Input for this task -
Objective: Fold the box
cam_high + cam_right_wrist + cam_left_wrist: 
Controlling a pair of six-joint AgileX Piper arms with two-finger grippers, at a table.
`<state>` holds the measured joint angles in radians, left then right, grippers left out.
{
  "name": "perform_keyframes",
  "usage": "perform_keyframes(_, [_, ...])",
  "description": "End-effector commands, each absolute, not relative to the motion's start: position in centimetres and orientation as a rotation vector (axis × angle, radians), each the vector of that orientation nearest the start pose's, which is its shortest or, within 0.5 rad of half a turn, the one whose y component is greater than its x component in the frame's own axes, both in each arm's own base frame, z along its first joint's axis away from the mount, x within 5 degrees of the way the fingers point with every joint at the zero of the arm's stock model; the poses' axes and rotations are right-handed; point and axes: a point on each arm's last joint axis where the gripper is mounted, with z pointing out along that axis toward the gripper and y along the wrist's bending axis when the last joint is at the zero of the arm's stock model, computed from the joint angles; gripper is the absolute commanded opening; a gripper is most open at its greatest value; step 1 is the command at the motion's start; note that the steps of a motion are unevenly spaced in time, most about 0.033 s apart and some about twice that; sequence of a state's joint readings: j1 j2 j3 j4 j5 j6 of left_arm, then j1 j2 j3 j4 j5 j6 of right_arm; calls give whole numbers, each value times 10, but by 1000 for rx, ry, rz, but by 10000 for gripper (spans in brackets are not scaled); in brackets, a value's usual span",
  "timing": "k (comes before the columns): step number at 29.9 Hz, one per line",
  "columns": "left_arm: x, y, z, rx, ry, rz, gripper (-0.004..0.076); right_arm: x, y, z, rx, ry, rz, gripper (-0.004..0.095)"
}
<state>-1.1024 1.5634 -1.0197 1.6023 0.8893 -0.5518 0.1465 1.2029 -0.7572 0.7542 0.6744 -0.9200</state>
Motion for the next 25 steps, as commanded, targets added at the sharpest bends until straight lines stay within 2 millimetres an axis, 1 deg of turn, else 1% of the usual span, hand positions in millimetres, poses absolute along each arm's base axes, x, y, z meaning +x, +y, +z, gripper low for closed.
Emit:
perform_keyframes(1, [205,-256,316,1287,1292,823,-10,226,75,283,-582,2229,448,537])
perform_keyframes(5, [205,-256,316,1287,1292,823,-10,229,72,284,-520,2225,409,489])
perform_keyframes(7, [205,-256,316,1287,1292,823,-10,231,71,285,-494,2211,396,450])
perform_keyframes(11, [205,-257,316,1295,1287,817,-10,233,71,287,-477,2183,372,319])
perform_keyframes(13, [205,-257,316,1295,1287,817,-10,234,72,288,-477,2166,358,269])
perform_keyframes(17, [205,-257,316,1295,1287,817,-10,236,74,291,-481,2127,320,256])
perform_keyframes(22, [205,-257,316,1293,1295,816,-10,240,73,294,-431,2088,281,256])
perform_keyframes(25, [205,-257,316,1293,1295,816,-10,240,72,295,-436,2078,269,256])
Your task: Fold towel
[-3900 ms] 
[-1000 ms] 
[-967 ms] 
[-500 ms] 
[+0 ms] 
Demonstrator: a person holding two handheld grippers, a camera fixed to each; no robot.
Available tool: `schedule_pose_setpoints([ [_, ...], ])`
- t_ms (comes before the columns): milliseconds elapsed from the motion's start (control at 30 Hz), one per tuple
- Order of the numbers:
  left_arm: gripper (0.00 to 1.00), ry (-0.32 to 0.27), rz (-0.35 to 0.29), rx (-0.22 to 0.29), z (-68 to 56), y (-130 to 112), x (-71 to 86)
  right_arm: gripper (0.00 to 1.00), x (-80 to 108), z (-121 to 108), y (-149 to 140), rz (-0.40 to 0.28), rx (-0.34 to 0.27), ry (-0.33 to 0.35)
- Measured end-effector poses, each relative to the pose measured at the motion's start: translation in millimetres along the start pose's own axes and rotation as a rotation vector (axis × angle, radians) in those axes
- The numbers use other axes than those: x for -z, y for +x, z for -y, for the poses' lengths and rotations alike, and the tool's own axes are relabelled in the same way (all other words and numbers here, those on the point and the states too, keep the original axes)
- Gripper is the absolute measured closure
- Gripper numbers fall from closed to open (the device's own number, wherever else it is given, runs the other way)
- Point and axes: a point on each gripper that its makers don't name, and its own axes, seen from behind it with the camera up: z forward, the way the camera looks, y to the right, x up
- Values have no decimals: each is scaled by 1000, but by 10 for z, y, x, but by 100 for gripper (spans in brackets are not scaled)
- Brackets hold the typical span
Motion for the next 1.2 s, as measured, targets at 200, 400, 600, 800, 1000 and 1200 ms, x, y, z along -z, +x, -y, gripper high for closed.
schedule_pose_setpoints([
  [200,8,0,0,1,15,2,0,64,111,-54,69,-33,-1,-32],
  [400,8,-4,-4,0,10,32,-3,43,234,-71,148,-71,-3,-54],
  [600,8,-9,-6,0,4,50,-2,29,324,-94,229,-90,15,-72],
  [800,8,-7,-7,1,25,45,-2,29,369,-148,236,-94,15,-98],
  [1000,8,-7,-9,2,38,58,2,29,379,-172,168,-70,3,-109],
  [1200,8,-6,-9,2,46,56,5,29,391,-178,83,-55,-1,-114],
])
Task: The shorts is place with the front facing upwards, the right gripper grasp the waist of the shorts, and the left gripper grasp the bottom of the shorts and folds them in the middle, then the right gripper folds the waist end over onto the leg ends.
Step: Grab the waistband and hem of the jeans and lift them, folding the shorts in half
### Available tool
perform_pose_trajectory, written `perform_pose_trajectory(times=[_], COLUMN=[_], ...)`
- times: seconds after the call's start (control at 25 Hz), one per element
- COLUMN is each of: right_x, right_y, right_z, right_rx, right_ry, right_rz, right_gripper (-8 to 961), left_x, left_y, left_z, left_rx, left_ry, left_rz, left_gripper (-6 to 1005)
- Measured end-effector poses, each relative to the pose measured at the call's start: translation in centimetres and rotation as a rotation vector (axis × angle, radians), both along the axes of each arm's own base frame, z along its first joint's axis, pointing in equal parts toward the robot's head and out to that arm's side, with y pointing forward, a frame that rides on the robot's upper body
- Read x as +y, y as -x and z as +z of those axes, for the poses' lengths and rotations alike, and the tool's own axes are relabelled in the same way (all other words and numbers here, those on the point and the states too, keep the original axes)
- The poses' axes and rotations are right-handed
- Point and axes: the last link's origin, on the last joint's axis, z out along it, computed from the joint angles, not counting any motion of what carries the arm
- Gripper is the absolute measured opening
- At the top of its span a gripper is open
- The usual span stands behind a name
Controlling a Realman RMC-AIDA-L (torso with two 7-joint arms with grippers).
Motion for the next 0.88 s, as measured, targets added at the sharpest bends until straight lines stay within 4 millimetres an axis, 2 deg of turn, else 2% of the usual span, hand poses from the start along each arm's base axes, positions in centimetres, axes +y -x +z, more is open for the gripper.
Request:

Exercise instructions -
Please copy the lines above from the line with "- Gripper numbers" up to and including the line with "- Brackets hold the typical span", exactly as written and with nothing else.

Written solution -
- Gripper numbers fall from closed to open (the device's own number, wherever else it is given, runs the other way)
- Point and axes: a point on each gripper that its makers don't name, and its own axes, seen from behind it with the camera up: z forward, the way the camera looks, y to the right, x up
- Values have no decimals: each is scaled by 1000, but by 10 for z, y, x, but by 100 for gripper (spans in brackets are not scaled)
- Brackets hold the typical span

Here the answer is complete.